=== Begin Enclosure ===

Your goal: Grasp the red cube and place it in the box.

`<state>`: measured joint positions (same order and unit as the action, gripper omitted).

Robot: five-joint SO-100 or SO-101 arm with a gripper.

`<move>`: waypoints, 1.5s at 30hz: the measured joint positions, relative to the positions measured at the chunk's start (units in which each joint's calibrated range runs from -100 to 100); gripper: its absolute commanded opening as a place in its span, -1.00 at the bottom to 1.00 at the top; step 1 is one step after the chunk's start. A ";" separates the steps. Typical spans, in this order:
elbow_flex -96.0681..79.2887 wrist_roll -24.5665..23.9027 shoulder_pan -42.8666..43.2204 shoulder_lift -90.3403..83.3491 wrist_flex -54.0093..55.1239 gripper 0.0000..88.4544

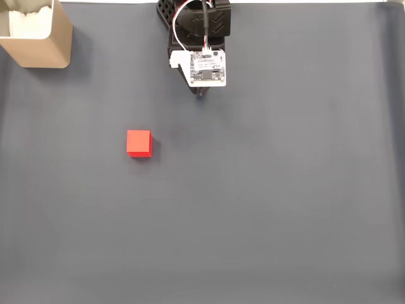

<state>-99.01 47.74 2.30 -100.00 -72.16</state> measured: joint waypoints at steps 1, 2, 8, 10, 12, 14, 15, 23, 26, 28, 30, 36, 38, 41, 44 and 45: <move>0.00 -0.05 -0.30 0.00 0.95 -1.00; 0.00 -0.24 -0.52 0.35 1.83 -1.00; 0.00 -0.24 -0.82 0.61 5.89 -1.00; 0.00 -0.24 -0.89 0.61 7.16 -1.00; 0.09 -0.05 -0.89 0.61 9.23 -1.00; 0.99 0.00 -0.89 1.22 10.26 -1.00; 1.99 0.05 -0.89 2.00 11.14 -1.00; 10.49 0.24 -1.19 7.99 12.01 -1.00; 14.10 0.24 -1.19 10.33 12.01 -1.00; 16.27 0.24 -1.19 11.64 12.01 -1.00; 18.72 0.29 -1.19 13.03 12.01 -1.00; 27.49 0.15 -1.26 19.37 9.94 -1.00; 31.01 0.15 -1.56 22.15 8.27 -1.00; 36.26 0.15 -3.04 26.14 5.73 -1.00; 40.87 0.15 -4.30 29.27 3.34 -0.99; 42.13 0.15 -4.67 30.13 2.70 -0.98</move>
<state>-56.87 47.89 -2.37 -69.87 -69.45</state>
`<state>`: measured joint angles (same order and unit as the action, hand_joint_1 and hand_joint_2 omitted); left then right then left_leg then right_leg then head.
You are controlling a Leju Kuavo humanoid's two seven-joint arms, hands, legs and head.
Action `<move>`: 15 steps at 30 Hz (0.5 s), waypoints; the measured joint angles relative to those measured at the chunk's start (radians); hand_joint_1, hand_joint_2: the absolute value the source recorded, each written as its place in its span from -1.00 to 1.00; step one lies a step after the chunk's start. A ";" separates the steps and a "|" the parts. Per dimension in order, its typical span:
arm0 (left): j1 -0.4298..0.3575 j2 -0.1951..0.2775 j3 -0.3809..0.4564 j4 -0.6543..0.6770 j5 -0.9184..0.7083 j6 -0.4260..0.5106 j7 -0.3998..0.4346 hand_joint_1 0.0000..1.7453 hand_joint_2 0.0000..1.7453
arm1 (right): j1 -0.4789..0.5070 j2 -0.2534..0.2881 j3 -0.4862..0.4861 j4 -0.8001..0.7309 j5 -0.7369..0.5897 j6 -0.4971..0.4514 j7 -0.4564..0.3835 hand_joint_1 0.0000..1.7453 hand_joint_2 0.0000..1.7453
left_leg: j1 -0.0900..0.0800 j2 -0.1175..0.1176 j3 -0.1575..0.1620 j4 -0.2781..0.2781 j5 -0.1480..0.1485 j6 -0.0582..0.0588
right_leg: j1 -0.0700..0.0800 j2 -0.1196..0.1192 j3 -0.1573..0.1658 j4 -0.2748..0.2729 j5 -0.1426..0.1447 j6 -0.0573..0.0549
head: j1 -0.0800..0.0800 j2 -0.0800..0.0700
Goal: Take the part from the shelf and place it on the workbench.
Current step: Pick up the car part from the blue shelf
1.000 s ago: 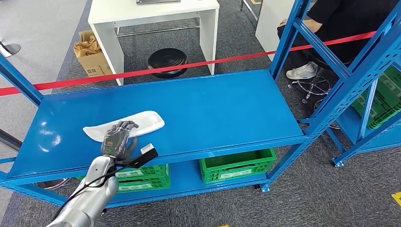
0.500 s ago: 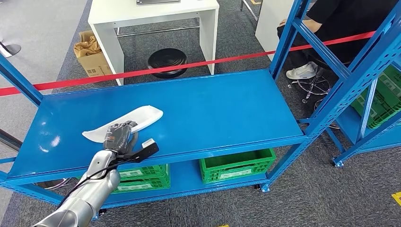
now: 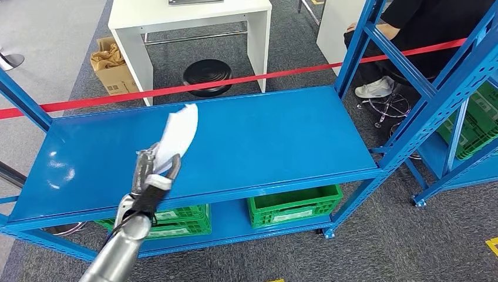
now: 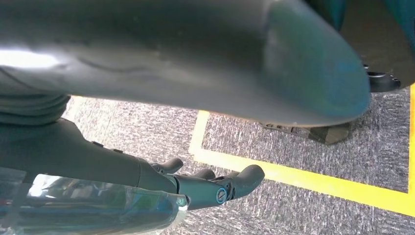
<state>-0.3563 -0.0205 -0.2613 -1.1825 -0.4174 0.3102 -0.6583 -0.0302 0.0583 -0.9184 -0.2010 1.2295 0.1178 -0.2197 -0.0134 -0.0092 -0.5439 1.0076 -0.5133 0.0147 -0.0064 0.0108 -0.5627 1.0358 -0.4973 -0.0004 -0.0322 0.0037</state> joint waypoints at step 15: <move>0.096 -0.053 -0.133 -0.560 0.682 -0.720 -0.042 1.00 1.00 | -0.016 0.007 0.001 0.000 0.022 0.007 0.008 -1.00 -1.00 | 0.000 -0.001 0.000 0.000 0.000 0.000 | 0.000 0.000 0.000 0.000 0.000 0.000 | 0.000 0.000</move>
<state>-0.2600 -0.0738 -0.3944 -1.7422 0.2648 -0.4097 -0.7008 -0.0466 0.0652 -0.9178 -0.2007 1.2510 0.1251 -0.2113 -0.0132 -0.0099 -0.5437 1.0074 -0.5133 0.0148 -0.0062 0.0104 -0.5622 1.0356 -0.4975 -0.0001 -0.0324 0.0037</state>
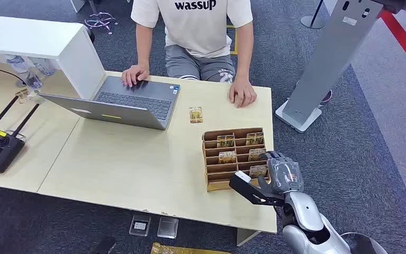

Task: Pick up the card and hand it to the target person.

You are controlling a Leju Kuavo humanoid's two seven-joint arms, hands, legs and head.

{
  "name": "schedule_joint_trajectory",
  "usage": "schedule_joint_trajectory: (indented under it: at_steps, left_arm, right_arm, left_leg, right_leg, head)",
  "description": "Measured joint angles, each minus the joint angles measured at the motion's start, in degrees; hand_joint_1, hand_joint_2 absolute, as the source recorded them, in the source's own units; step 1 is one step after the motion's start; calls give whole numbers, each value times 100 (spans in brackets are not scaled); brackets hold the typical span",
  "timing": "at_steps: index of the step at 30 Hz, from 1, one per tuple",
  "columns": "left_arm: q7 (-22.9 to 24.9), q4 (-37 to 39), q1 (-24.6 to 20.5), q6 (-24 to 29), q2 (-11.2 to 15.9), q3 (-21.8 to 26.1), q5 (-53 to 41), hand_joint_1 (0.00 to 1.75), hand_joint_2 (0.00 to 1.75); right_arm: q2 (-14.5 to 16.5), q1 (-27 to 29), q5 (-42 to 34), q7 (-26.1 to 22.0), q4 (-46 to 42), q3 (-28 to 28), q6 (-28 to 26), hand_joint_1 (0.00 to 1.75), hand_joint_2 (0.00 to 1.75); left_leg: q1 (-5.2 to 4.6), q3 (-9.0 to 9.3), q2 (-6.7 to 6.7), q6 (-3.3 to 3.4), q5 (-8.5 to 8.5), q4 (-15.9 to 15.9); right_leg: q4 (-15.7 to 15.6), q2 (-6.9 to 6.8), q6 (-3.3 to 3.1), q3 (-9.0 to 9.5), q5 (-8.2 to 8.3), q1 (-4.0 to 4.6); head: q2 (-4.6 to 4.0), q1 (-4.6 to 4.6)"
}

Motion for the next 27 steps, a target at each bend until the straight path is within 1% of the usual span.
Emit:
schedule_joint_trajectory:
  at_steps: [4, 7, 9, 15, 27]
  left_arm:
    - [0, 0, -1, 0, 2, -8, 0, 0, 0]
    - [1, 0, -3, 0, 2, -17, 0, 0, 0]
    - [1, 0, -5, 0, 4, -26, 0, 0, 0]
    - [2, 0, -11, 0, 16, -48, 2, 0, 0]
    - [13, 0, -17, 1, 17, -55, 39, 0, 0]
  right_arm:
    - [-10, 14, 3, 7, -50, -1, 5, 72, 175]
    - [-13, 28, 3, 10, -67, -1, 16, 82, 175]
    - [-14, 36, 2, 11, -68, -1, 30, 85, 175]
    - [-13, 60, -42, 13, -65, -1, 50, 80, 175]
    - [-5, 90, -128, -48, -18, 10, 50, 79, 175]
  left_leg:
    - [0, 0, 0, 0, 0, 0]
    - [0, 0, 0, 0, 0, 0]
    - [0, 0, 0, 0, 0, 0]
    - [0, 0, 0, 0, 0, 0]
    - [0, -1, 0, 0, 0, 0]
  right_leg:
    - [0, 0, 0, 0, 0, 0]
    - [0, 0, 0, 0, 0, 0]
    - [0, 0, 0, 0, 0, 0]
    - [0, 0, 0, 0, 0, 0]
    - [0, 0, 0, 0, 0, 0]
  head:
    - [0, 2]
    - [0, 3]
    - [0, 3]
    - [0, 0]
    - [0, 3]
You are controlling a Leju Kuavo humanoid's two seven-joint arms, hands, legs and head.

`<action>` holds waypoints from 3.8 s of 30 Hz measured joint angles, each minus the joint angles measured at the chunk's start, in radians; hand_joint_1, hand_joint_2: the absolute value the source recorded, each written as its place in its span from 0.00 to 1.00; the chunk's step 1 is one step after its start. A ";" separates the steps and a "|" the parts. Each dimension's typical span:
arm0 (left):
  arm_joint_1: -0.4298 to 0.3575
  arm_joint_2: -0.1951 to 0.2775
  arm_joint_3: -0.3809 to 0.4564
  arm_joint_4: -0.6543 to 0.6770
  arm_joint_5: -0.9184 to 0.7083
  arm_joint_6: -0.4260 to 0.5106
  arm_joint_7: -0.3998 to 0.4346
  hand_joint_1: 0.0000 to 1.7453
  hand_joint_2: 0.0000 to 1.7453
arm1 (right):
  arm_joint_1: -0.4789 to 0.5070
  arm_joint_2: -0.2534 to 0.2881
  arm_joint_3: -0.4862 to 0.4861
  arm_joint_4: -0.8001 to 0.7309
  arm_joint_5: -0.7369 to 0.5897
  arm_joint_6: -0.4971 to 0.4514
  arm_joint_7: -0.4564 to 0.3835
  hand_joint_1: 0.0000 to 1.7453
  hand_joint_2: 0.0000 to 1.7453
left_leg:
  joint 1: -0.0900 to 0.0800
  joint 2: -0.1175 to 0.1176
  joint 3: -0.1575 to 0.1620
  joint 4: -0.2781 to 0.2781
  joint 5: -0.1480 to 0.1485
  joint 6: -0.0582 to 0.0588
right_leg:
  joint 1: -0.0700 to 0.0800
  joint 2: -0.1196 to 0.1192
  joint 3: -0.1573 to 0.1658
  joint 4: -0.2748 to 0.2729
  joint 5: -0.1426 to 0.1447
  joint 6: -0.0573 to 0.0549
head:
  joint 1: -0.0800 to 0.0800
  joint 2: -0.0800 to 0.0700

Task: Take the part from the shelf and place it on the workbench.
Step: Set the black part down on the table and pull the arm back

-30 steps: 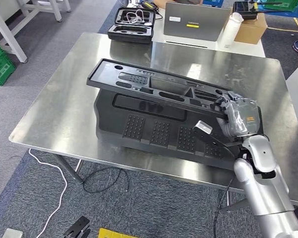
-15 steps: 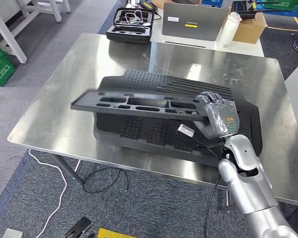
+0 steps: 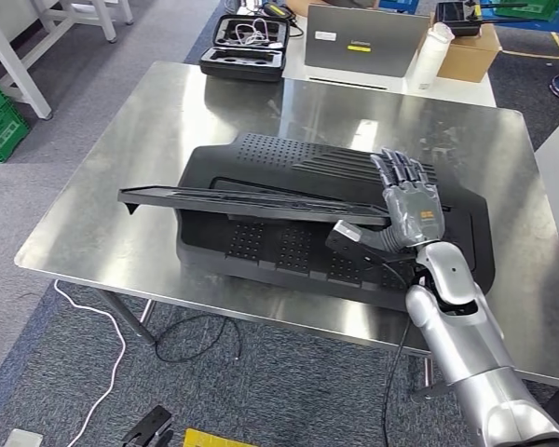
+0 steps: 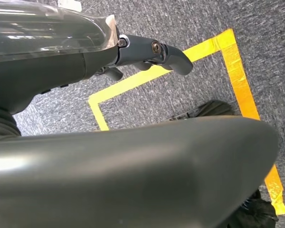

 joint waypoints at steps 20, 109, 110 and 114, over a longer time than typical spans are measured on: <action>-0.001 -0.001 0.009 0.000 0.000 0.000 -0.011 0.00 0.00 | -0.016 -0.016 -0.024 0.020 -0.019 0.011 0.008 0.00 0.00 | 0.000 0.000 0.000 0.000 0.000 0.000 | 0.000 0.000 0.000 0.000 0.000 0.000 | 0.000 0.000; 0.000 0.015 0.030 0.000 -0.021 0.018 0.005 0.00 0.00 | -0.024 -0.033 0.092 0.159 -0.001 0.165 -0.023 0.00 0.00 | 0.000 0.000 0.002 0.000 0.000 0.000 | 0.000 0.001 0.001 0.000 0.000 0.000 | 0.000 0.000; 0.000 0.015 0.030 0.000 -0.021 0.018 0.005 0.00 0.00 | -0.025 -0.033 0.093 0.161 -0.001 0.166 -0.023 0.00 0.00 | 0.000 0.000 0.002 0.000 0.000 0.000 | 0.000 0.001 0.001 0.000 0.000 0.000 | 0.000 0.000; 0.001 0.015 0.032 0.000 -0.022 0.020 0.005 0.00 0.00 | -0.033 -0.033 0.099 0.167 0.000 0.176 -0.024 0.00 0.00 | 0.000 0.000 0.002 0.000 0.000 0.000 | 0.000 0.001 0.001 0.000 0.000 0.000 | 0.000 0.000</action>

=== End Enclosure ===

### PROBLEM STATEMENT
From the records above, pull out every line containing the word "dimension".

### OUTPUT BELOW
Action `<move>`: 15 steps at 30 Hz (0.5 s), waypoints; the measured joint angles relative to those measured at the chunk's start (radians); hand_joint_1, hand_joint_2: the absolute value the source recorded, each written as its place in its span from -1.00 to 1.00; step one lies a step after the chunk's start. A ";" separates the steps and a "|" the parts. Per dimension in order, its typical span:
`<action>` holds waypoints from 3.8 s of 30 Hz measured joint angles, each minus the joint angles measured at the chunk's start, in radians; hand_joint_1, hand_joint_2: the absolute value the source recorded, each written as its place in its span from 0.00 to 1.00; the chunk's step 1 is one step after its start. A ";" separates the steps and a "|" the parts. Each dimension's typical span:

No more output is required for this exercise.